Fleischman’s former business partner, Danny Fitzgerald, wrote on Facebook that Fleischman’s wife Mimi has informed him that “Mark passed bravely and peacefully this morning.”

The 82 year old Fleischman had previously gone public with his intention in late June after revealing that his quality of life had declined and health ailments left him in a state of constant pain.

“I can’t walk, my speech is fucked up and I can’t do anything for myself,” Fleischman, now 82 years old, told The New York Post. “My wife helps me get into bed and I can’t dress or put on my shoes. I am taking a gentle way out. It is the easiest way out for me.”

Fitzgerald, with whom Fleischman owned the Century Club in Los Angeles, held a living wake for Fleischman a week ago, the BBC reported.
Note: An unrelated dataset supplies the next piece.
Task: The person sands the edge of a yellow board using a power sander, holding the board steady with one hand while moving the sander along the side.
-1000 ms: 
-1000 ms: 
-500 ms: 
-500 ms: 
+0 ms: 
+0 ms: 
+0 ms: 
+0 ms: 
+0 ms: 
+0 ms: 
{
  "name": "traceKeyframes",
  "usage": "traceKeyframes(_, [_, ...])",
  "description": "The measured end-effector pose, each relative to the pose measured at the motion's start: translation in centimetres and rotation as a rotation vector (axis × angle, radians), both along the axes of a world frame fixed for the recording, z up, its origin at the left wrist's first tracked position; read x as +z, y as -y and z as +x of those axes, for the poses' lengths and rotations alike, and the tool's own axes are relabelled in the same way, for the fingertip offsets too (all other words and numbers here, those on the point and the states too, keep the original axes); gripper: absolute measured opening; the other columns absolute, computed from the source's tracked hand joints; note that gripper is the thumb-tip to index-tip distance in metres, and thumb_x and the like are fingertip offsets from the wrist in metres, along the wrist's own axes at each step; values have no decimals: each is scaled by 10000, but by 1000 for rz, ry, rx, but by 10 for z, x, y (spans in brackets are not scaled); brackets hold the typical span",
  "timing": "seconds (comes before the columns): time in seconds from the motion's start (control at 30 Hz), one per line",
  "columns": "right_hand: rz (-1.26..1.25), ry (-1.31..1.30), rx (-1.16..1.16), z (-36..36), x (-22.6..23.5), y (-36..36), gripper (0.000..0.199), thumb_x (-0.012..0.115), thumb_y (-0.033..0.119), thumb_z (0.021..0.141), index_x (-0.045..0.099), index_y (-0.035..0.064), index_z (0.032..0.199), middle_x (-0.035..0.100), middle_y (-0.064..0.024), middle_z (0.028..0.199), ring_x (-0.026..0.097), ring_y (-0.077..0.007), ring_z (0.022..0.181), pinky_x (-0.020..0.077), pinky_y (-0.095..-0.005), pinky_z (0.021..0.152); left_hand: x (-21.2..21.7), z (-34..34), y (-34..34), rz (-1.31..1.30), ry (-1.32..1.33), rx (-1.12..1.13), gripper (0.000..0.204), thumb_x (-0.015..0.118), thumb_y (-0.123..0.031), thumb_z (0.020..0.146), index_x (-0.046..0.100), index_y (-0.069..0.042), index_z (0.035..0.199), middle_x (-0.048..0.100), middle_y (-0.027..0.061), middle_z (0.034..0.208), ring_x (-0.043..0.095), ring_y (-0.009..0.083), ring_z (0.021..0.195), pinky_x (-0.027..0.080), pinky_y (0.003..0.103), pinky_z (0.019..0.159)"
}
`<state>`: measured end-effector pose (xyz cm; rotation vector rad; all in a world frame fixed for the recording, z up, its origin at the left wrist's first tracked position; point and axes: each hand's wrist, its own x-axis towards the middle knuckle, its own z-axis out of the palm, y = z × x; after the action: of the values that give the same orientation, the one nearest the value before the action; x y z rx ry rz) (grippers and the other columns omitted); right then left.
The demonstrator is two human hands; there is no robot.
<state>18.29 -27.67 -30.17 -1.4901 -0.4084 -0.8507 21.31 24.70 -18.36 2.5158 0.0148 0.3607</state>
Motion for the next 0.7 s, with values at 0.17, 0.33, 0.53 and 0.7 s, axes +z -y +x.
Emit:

‘I thought maybe we could convince him not to [go],’ he said. ‘We had a really nice party for him and a lot of his friends came, and everyone thought, ‘he’s going to postpone it a month and we’ll see what we can do’. But he was set on doing it.’

 

Fleischman ended his life today at the Dignitas clinic near Zurich, as he had previously discussed.

Mark Fleischman was not the original owner of Studio 54 but was a key part of the club’s history. He bought the Virgin Island Hilton hotel in St. Thomas in the 1970s and opened a Studio 54 nightclub there, licensed from the club in New York.

In November 1980, Fleischman purchased the original New York club “on visiting days in prison” with the jailed owners, Steve Rubell and Ian Schrager, who were sentenced to 3.5 years in prison for tax evasion. Fleischman ran the club for several years but found himself “getting deeper into drugs,” according to his biography. He sold Studio 54 to new owners in 1984 and it closed down two years later.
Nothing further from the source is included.